何か言いながら、きれいな曲線を描いて波を打っていく。
「もっと声出してよ」
嫉妬と愛情で心の中が黒く淀んでいくのがわかる。
もっと困らせたい。
「…そんなこと…ん…っ」
耳や首の周りで声を出すと、びくっとするのを知ってる。
囁きながらそっと触れると、Tシャツ越しに背中に爪を立てられるのがわかる。
君が一瞬にして甘くなるところで、私が得意とするところ。
「いいからいうことききなよ」
「…んっ」
声が大きくなった気がした。
満たされていく支配欲に、脳がとろけそうになる。
自制なんか利かない。
「…ここ?」
すこし止めて、わかってるのに聞く。
あ〜ちゃんは何も言わないで、私の腕にしがみつきながらうなずく。
それでいい。
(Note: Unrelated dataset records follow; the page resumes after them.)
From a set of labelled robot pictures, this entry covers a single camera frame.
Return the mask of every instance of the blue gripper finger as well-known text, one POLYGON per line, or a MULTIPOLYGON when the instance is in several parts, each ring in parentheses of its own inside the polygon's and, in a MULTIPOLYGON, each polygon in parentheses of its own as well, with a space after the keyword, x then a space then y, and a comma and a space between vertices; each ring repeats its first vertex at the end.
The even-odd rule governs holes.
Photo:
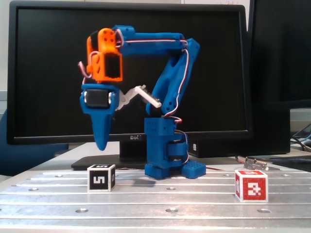
POLYGON ((80 97, 82 111, 89 114, 93 123, 94 140, 98 149, 104 150, 109 140, 111 130, 111 121, 115 110, 119 106, 120 90, 113 85, 106 84, 84 84, 82 85, 83 92, 80 97), (89 107, 85 101, 85 92, 88 89, 109 90, 110 104, 108 108, 89 107))

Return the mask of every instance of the white cube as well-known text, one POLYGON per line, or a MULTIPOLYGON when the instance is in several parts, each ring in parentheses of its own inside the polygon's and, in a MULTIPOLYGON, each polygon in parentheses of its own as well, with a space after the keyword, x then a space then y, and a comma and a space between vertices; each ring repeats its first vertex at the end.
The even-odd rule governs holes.
POLYGON ((111 192, 116 185, 116 166, 96 164, 87 168, 88 192, 111 192))
POLYGON ((268 176, 257 170, 236 170, 235 196, 241 202, 268 202, 268 176))

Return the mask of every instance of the cable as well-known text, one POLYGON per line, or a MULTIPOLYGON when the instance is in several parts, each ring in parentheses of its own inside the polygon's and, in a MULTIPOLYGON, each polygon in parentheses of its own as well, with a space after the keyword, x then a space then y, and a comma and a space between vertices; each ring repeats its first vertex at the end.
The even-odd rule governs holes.
POLYGON ((301 150, 305 151, 306 146, 302 144, 301 141, 299 141, 297 138, 294 138, 294 137, 292 137, 292 139, 296 141, 296 142, 291 141, 292 143, 295 143, 295 144, 298 143, 301 146, 301 150))
POLYGON ((116 170, 138 170, 138 171, 142 171, 143 169, 122 167, 122 168, 117 168, 116 170))
POLYGON ((119 35, 120 40, 121 40, 121 41, 120 41, 121 44, 118 45, 118 46, 116 46, 116 47, 118 48, 118 47, 121 47, 121 46, 124 45, 124 37, 123 37, 122 32, 121 32, 121 30, 120 30, 119 28, 116 29, 116 33, 119 35))
POLYGON ((170 118, 176 119, 175 123, 177 123, 177 124, 183 122, 182 118, 179 118, 179 117, 176 117, 176 116, 168 116, 168 117, 165 117, 165 118, 167 118, 167 119, 170 119, 170 118))
POLYGON ((211 169, 211 170, 216 170, 216 171, 224 171, 223 169, 219 169, 219 168, 215 168, 215 167, 211 167, 211 166, 206 166, 207 169, 211 169))
POLYGON ((235 156, 235 160, 236 160, 239 164, 245 164, 244 161, 242 161, 242 160, 239 159, 239 156, 238 156, 238 155, 235 156))
POLYGON ((181 90, 181 88, 184 85, 184 82, 185 82, 186 77, 187 77, 188 69, 189 69, 189 52, 188 52, 187 49, 184 49, 184 51, 187 53, 186 68, 185 68, 185 72, 184 72, 184 77, 183 77, 183 79, 182 79, 182 81, 180 83, 179 89, 178 89, 178 93, 177 93, 177 97, 176 97, 176 107, 173 110, 171 110, 170 112, 166 113, 164 115, 164 117, 167 117, 167 116, 170 116, 170 115, 174 114, 176 112, 177 108, 178 108, 178 98, 179 98, 180 90, 181 90))
MULTIPOLYGON (((178 133, 183 133, 184 136, 185 136, 185 141, 186 141, 186 144, 188 144, 188 138, 187 138, 187 135, 185 132, 181 131, 181 130, 175 130, 175 132, 178 132, 178 133)), ((185 160, 185 162, 183 162, 183 165, 186 164, 189 160, 189 153, 187 151, 187 159, 185 160)))
POLYGON ((258 161, 268 162, 268 163, 296 163, 296 164, 311 164, 311 159, 305 159, 305 158, 290 158, 290 159, 256 159, 258 161))
POLYGON ((301 140, 300 142, 306 141, 306 140, 308 140, 310 138, 311 138, 311 134, 308 137, 306 137, 305 139, 301 140))
MULTIPOLYGON (((94 54, 98 54, 99 52, 98 51, 93 51, 93 52, 91 52, 90 54, 89 54, 89 56, 88 56, 88 63, 91 65, 92 64, 92 56, 94 55, 94 54)), ((87 72, 86 72, 86 67, 83 65, 83 63, 80 61, 79 63, 78 63, 78 68, 79 68, 79 70, 80 70, 80 72, 81 72, 81 74, 83 75, 83 81, 82 81, 82 84, 85 84, 85 82, 86 82, 86 79, 89 79, 89 78, 91 78, 92 77, 92 74, 90 73, 90 74, 87 74, 87 72)))
MULTIPOLYGON (((120 29, 116 29, 116 33, 120 37, 120 41, 117 41, 117 43, 121 43, 121 44, 116 46, 117 48, 119 48, 119 47, 124 45, 124 37, 123 37, 122 31, 120 29)), ((126 40, 125 42, 127 42, 127 43, 144 43, 144 42, 175 42, 175 41, 177 41, 177 40, 176 39, 169 39, 169 38, 161 38, 161 39, 132 39, 132 40, 126 40)), ((180 86, 178 88, 178 94, 177 94, 177 97, 176 97, 176 107, 172 111, 166 113, 164 115, 164 117, 171 116, 172 114, 174 114, 176 112, 176 110, 177 110, 177 108, 179 106, 178 98, 179 98, 179 95, 180 95, 180 91, 181 91, 182 86, 184 85, 184 82, 185 82, 186 77, 187 77, 188 69, 189 69, 189 52, 187 50, 188 42, 187 42, 186 39, 181 39, 179 41, 185 43, 185 48, 182 49, 182 51, 185 51, 187 53, 186 67, 185 67, 184 77, 183 77, 183 79, 181 81, 181 84, 180 84, 180 86)), ((181 123, 182 122, 181 118, 176 117, 176 119, 177 119, 175 121, 176 123, 181 123)))

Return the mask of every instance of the blue chair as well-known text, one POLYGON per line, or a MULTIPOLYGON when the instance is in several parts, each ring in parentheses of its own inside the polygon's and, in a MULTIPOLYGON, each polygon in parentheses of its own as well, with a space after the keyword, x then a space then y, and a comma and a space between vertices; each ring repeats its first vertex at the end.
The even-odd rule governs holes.
POLYGON ((56 152, 68 150, 68 144, 8 145, 7 113, 0 119, 0 175, 15 176, 52 159, 56 152))

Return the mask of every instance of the monitor base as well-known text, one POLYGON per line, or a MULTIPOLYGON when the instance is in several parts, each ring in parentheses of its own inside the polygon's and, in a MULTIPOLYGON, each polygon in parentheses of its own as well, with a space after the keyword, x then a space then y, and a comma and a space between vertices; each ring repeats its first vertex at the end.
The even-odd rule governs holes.
POLYGON ((120 142, 120 155, 98 155, 84 157, 73 163, 75 171, 86 171, 94 164, 115 164, 118 168, 145 169, 147 163, 147 143, 120 142))
POLYGON ((73 163, 71 167, 74 171, 86 171, 88 167, 94 164, 115 164, 116 169, 118 168, 131 168, 131 169, 145 169, 145 160, 136 161, 123 161, 120 159, 118 154, 112 155, 98 155, 84 157, 77 162, 73 163))

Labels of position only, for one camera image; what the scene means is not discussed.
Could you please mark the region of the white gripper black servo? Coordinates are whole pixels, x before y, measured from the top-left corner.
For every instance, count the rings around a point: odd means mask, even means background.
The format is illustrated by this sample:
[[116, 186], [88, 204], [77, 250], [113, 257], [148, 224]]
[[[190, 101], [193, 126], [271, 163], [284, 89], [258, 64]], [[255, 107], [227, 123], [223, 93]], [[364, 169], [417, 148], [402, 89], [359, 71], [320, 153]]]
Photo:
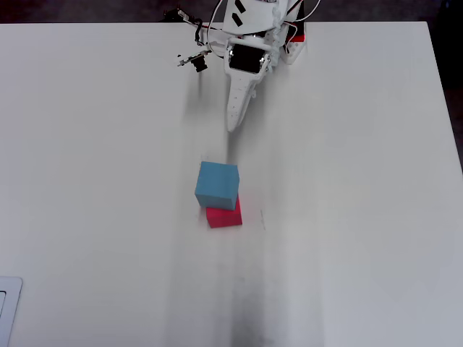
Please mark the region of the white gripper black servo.
[[255, 86], [266, 75], [271, 63], [272, 47], [255, 36], [231, 37], [226, 42], [224, 71], [230, 79], [226, 107], [226, 129], [233, 132], [241, 123]]

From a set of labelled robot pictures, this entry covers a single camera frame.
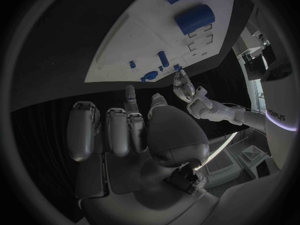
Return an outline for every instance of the white board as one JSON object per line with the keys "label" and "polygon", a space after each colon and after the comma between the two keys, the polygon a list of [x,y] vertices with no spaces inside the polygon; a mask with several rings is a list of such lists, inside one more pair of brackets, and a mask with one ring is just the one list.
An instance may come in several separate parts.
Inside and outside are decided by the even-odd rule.
{"label": "white board", "polygon": [[[234,0],[136,0],[115,22],[100,44],[85,77],[86,83],[133,81],[151,71],[156,82],[183,68],[217,55],[225,39]],[[175,16],[195,6],[206,4],[215,22],[183,35]],[[170,66],[161,72],[158,52],[164,51]],[[130,68],[134,61],[136,68]]]}

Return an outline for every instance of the purple light strip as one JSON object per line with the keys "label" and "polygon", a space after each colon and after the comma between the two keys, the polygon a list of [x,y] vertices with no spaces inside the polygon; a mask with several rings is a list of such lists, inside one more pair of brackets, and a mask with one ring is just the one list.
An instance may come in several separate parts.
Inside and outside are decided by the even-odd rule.
{"label": "purple light strip", "polygon": [[277,125],[278,127],[281,127],[282,129],[288,130],[288,131],[297,131],[297,128],[292,128],[292,127],[287,127],[287,126],[283,126],[280,123],[276,122],[275,120],[273,120],[267,113],[267,110],[265,110],[265,115],[267,117],[267,119],[269,119],[272,123],[274,123],[275,125]]}

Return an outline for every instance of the vent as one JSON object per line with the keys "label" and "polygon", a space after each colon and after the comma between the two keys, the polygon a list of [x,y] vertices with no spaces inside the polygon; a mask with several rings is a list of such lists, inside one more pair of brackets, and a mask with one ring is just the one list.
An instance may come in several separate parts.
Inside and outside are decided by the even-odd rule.
{"label": "vent", "polygon": [[251,145],[250,147],[246,148],[244,151],[242,151],[245,156],[250,159],[251,161],[255,160],[262,151],[259,150],[256,146]]}

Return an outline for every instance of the white robotic arm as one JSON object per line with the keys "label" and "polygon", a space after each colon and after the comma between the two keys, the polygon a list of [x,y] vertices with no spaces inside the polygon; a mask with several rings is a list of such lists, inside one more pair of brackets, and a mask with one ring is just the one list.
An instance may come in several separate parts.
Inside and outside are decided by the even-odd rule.
{"label": "white robotic arm", "polygon": [[265,131],[264,114],[246,111],[240,106],[228,107],[220,102],[210,100],[206,97],[207,91],[202,86],[200,86],[195,91],[194,95],[191,96],[191,92],[189,92],[188,88],[194,88],[194,86],[189,80],[187,74],[183,70],[176,72],[173,91],[181,100],[187,103],[186,108],[194,118],[208,119],[214,122],[227,120],[234,125],[240,126],[245,124]]}

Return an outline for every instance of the logo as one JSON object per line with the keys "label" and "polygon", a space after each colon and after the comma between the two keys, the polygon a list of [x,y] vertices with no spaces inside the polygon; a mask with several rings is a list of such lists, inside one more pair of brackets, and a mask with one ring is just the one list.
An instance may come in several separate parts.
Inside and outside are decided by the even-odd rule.
{"label": "logo", "polygon": [[277,112],[274,112],[270,109],[268,109],[267,112],[268,112],[268,114],[271,114],[273,117],[278,118],[280,121],[285,121],[286,120],[285,116],[283,116],[283,115],[281,115]]}
でもまだ足りない。
「ちゃんと言わなきゃわかんないって」
増長していく激しさで、肩を抱く力が強くなっていく。
「…どうしてほしいの?」
顔をぐっと近づける。すべての動きを止めて、次の言葉を待つ間。
なんともいえないいとしい顔を歪めて、あ〜ちゃんは何か言おうとしてる。
見下ろした先には、伏せられた目。
ゆるやかなカーブで描き出される奇跡的なライン。
一瞬でも気を抜いたら、心がほだされてしまいそうだ。
でもその目が開かれた時、あっさりとその一瞬はおとずれた。
「…のっちの、好きにしていいよ」
気づかないふりはできなかった。
愛されてる、そう思えるほどの。やさしい目だった。
あ〜ちゃんはその華奢な体で、
あまりにも一方的で稚拙な私を受け入れようとしている。
「…もう、いい」
こんなときにまで、気を遣わせて甘やかされて、
そんな自分がくやしくてくやしくて仕方がなかった。
体を離して起き上がる。
一切嫌がらずに私を受け止めた結果、残ったもの。
強くつかまれて赤くなった手首。
はだけてしまった胸元と、裾がめくれてのぞかせた白い肌。
「そんな顔してから。」
起き上がって私の髪に触れようとするあ〜ちゃんの手を振り払う。
「のっち、どこいくん?」
背中から声が聞こえたけど、振り返れない。
行く場所なんてない。
あ〜ちゃんに返す言葉を必死で探す。
傷つけてしまったかもしれない。
何か言葉が出るようにと、祈るようにドアノブを回した。
でも私は最後まで、何ひとつやさしい言葉をかけることができなかった。